-- Opening Marker --

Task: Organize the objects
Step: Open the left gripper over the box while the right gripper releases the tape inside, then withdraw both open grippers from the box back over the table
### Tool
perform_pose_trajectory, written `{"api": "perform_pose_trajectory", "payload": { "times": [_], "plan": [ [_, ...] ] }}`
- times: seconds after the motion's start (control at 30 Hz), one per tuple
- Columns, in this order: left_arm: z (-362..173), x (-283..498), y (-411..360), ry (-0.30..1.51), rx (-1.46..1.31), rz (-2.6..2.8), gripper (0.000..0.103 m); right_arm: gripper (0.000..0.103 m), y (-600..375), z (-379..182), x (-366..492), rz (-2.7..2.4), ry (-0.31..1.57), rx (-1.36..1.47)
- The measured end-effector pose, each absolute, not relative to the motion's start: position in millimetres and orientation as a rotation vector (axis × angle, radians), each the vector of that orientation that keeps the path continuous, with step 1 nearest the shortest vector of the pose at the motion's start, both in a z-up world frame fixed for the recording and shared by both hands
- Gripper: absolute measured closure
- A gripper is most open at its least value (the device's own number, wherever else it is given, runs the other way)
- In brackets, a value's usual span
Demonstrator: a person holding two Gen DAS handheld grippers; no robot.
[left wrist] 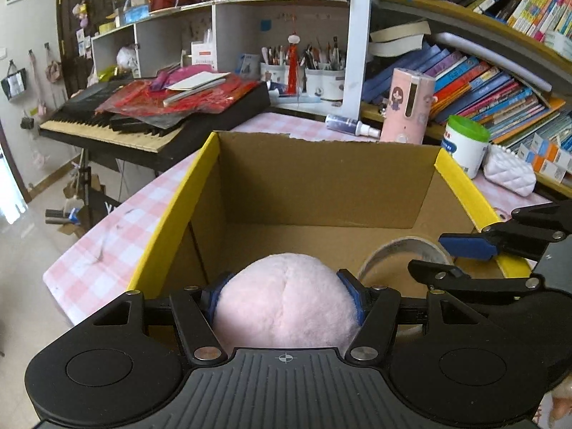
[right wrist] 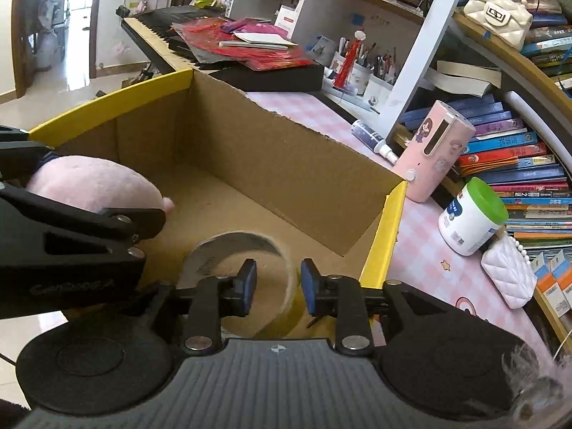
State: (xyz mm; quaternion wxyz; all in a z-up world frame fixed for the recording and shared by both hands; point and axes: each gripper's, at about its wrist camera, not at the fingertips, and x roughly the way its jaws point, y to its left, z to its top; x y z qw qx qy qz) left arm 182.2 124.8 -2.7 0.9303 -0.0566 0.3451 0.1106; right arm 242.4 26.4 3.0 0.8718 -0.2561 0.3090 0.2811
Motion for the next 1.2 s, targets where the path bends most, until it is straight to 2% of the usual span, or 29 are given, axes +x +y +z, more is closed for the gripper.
{"api": "perform_pose_trajectory", "payload": {
  "times": [0.03, 0.07, 0.1, 0.13, 0.17, 0.2, 0.53, 1.2],
  "plan": [
    [-1.7, 181.2, 125.8, 0.705, -0.127, 0.223, 0.040, 0.072, 26.2, 3.5, 242.4, 0.584, 0.644, -0.543],
    [-0.4, 179.2, 127.6, 0.698, -0.149, 0.216, 0.038, 0.064, 25.7, 4.5, 242.1, 0.597, 0.655, -0.542],
    [2.3, 177.7, 128.8, 0.689, -0.179, 0.201, 0.035, 0.049, 25.1, 6.2, 241.2, 0.622, 0.668, -0.528],
    [5.9, 174.4, 129.3, 0.674, -0.205, 0.198, 0.029, 0.039, 24.1, 9.1, 239.8, 0.633, 0.677, -0.505],
    [9.9, 171.5, 128.7, 0.659, -0.213, 0.196, 0.026, 0.018, 23.4, 13.2, 236.8, 0.620, 0.671, -0.483],
    [13.9, 168.0, 128.1, 0.637, -0.211, 0.196, 0.023, 0.016, 23.5, 16.3, 233.7, 0.593, 0.657, -0.476],
    [35.8, 134.6, 130.1, 0.543, -0.165, 0.174, 0.018, 0.014, 16.5, 39.3, 194.0, 0.498, 0.583, -0.415],
    [32.7, 57.3, 153.9, 0.537, -0.183, 0.228, 0.017, 0.016, 9.0, 39.4, 101.3, 0.311, 0.520, -0.290]
  ]
}}
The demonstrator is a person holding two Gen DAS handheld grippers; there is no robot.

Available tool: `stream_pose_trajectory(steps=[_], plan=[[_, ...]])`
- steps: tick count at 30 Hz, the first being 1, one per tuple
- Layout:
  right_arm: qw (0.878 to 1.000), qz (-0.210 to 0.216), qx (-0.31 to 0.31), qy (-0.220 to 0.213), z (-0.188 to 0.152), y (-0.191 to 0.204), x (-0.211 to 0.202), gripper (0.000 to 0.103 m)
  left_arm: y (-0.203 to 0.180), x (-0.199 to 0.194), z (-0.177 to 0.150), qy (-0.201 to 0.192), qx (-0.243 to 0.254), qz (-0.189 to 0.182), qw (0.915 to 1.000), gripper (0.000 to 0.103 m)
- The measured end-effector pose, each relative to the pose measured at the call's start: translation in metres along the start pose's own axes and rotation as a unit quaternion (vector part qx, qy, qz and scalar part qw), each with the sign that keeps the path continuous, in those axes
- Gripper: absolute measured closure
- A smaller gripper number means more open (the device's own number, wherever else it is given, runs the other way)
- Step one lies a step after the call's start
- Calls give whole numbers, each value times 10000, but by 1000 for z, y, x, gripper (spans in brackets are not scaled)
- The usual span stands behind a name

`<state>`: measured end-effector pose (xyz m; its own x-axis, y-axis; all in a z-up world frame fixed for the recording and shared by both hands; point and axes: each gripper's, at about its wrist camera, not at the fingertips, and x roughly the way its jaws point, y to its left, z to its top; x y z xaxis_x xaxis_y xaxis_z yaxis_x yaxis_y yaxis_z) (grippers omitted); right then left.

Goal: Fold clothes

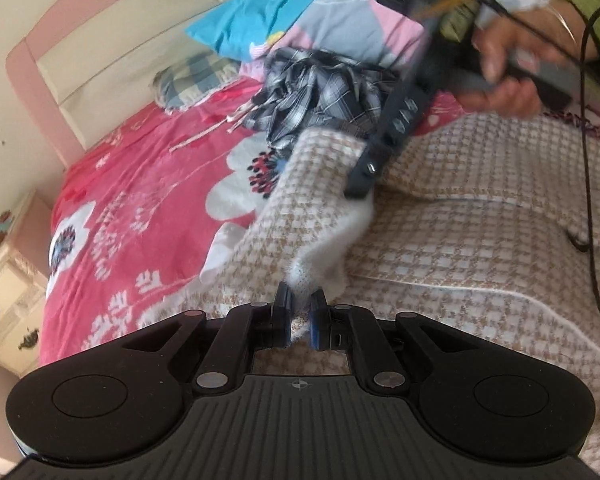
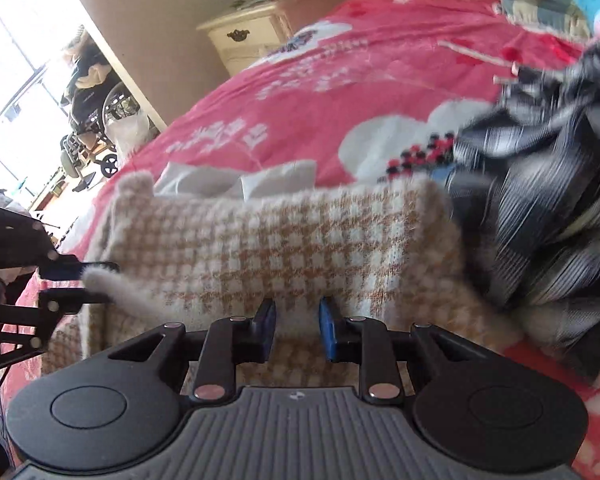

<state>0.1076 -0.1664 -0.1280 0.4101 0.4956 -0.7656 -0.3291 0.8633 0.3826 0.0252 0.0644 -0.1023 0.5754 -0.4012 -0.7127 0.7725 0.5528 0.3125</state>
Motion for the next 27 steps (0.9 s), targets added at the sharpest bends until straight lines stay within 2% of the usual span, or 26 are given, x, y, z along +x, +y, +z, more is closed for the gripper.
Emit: stream_pose_trajectory(steps=[3, 6, 8, 9, 11, 13, 15, 18, 19, 20, 21, 23, 24, 25, 27], plan=[[9997, 85, 227, 16, -7, -6, 9, 77, -3, -5, 4, 103, -26, 71, 9999, 91], [9986, 227, 471, -37, -14, -15, 13, 78, -10, -25, 15, -67, -303, 61, 9995, 83], [9982, 267, 524, -84, -15, -17, 12, 78, -21, -36, 21, -236, -201, -3, 9995, 40], [9981, 280, 544, -99, -15, -17, 11, 78, -29, -35, 22, -283, 28, 71, 9996, 36], [9984, 251, 491, -99, -15, -15, 12, 78, -45, -27, 24, -300, 577, 265, 9975, 37], [9992, 168, 355, -117, -15, -11, 10, 78, -55, -9, 26, -225, 1058, 679, 9918, 40], [9997, 19, 141, -203, -17, -5, 4, 78, -52, 6, 31, -157, 1138, 735, 9907, 41], [9930, -325, -907, -686, -26, 21, -25, 75, -49, 27, 35, 40, 1332, 720, 9885, 50], [9823, -563, -1556, -882, -34, 36, -34, 73, -48, 34, 34, 165, 1443, 654, 9872, 55], [9646, -834, -2260, -1072, -43, 50, -41, 70, -49, 37, 32, 255, 1557, 617, 9856, 59], [9434, -1113, -2874, -1226, -51, 62, -44, 65, -49, 40, 30, 343, 1666, 581, 9837, 60], [8928, -1719, -3930, -1376, -62, 79, -38, 60, -48, 40, 27, 399, 1607, 598, 9844, 71], [8690, -1916, -4375, -1292, -65, 82, -29, 58, -46, 40, 27, 426, 1536, 552, 9857, 74], [8497, -2017, -4763, -1025, -67, 82, -16, 56, -45, 39, 26, 418, 1493, 503, 9866, 83], [8074, -2184, -5465, -423, -71, 79, 11, 57, -43, 38, 25, 421, 1450, 433, 9876, 89]])
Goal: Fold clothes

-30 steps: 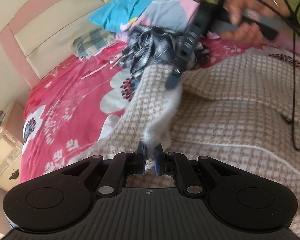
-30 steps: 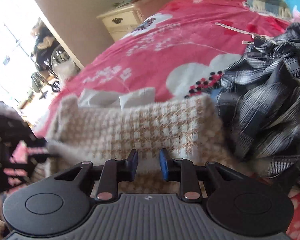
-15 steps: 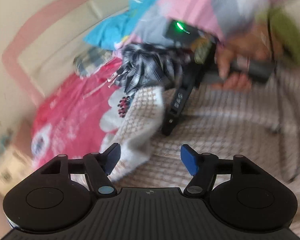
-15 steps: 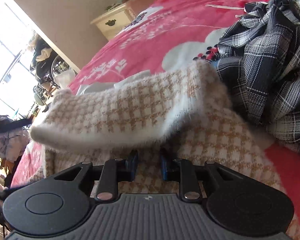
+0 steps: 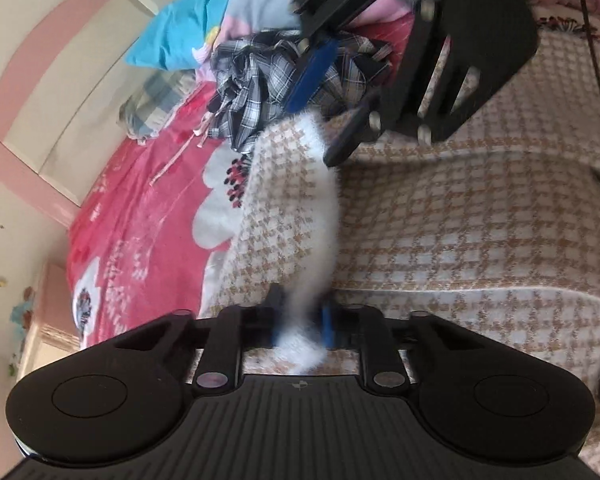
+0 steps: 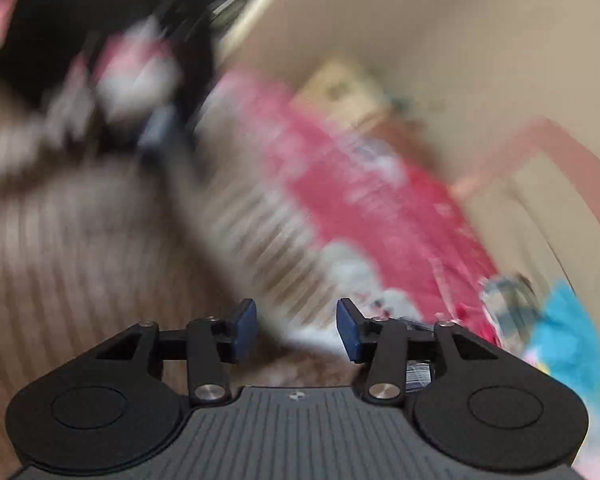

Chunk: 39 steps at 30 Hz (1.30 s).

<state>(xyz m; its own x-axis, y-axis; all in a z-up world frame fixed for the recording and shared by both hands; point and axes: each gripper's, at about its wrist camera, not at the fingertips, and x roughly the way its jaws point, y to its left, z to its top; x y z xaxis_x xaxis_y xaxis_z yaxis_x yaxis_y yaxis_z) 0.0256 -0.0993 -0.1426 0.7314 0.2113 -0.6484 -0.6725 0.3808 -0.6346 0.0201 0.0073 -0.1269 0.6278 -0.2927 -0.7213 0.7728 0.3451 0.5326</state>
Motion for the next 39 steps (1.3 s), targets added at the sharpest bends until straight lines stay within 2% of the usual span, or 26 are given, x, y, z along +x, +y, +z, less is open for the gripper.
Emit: stream_pose_trajectory(steps=[2, 3, 4, 5, 6, 9, 12, 15, 17, 20, 22, 24, 26, 28, 29, 32, 33, 34, 35, 36, 39], plan=[[9980, -212, -587, 101, -1, 10, 18, 57, 1, -1, -1, -27, -10, 9, 10000, 91], [9970, -268, -714, 126, -1, 12, 24, 67, 1, -3, -2, -54, -23, 31, 10000, 91], [9976, -287, -616, 108, 2, 8, 23, 81, 1, -4, -3, -80, -36, 54, 9999, 93], [9986, -310, -428, 64, 6, 3, 18, 85, 2, -5, -3, -107, -47, 77, 9999, 94], [9992, -333, -240, 21, 9, -2, 14, 94, 2, -8, -5, -146, -25, 126, 9998, 94], [9982, -197, 539, -181, 18, -18, -12, 95, 7, -19, -9, -261, -109, 247, 9993, 96], [9970, 18, 740, -229, 15, -8, -24, 95, 12, -28, -15, -278, -160, 224, 9992, 96], [9962, 280, 820, -70, 11, 13, -8, 97, 8, -25, -27, -115, -47, 144, 9998, 96], [9955, 224, 926, -7, 9, 21, 7, 97, -1, -16, -32, 74, 74, 121, 9999, 95], [9927, 153, 1192, 45, 8, 24, 18, 97, -15, -2, -37, 257, 421, 296, 9983, 91], [9901, 151, 1393, 56, 8, 20, 17, 97, -16, -4, -34, 336, 371, 381, 9980, 88], [9888, 143, 1486, 49, 6, 19, 15, 97, -9, -16, -26, 420, 91, 339, 9985, 83], [9882, 116, 1526, 38, 4, 20, 12, 97, 5, -38, -20, 402, -461, 194, 9979, 80], [9881, 69, 1534, 47, 5, 22, 12, 96, 25, -57, -15, 407, -1278, 97, 9909, 78], [9880, 44, 1540, 51, 6, 24, 11, 95, 39, -60, -14, 458, -1833, 164, 9819, 77], [9888, -16, 1490, 41, 6, 28, 7, 94, 73, -54, -19, 403, -3293, 325, 9428, 76], [9894, -7, 1454, 38, 6, 27, 2, 91, 76, -42, -21, 402, -3452, 431, 9367, 76], [9891, 32, 1473, 1, 5, 24, -5, 90, 73, -29, -23, 483, -3383, 567, 9381, 76], [9868, 67, 1614, -103, 3, 18, -16, 90, 68, -11, -26, 703, -3205, 729, 9418, 76], [9830, 91, 1818, -237, 0, 10, -29, 90, 63, 8, -32, 938, -3137, 830, 9412, 76], [9641, 88, 2606, -499, -5, -23, -48, 90, 58, 29, -45, 924, -3373, 960, 9319, 76]])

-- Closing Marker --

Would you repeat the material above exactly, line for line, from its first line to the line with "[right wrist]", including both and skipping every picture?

▸ **Result**
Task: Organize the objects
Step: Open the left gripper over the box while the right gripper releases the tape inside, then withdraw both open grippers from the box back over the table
### Tool
perform_pose_trajectory, written `{"api": "perform_pose_trajectory", "payload": { "times": [_], "plan": [ [_, ...] ] }}`
- times: seconds after the motion's start (control at 30 Hz), one per tuple
- Columns, in this order: left_arm: z (-362..173), x (-283..498), y (-411..360), ry (-0.30..1.51), rx (-1.46..1.31), rz (-2.6..2.8), gripper (0.000..0.103 m); right_arm: gripper (0.000..0.103 m), y (-600..375), z (-379..182), x (-366..492), rz (-2.7..2.4), ry (-0.31..1.57), rx (-1.36..1.47)
- The measured end-effector pose, each absolute, not relative to the motion's start: position in millimetres and orientation as a rotation vector (axis × angle, radians), each the vector of that orientation that keeps the path continuous, with step 1 nearest the shortest vector of the pose at the motion's start, both in a z-up world frame fixed for the recording and shared by both hands
- Gripper: absolute measured closure
- A gripper is most open at its least value (the device's own number, wherever else it is given, runs the other way)
- In brackets, a value's usual span
Demonstrator: a person holding two Gen DAS handheld grippers; no robot.
[left wrist] 
[right wrist] 

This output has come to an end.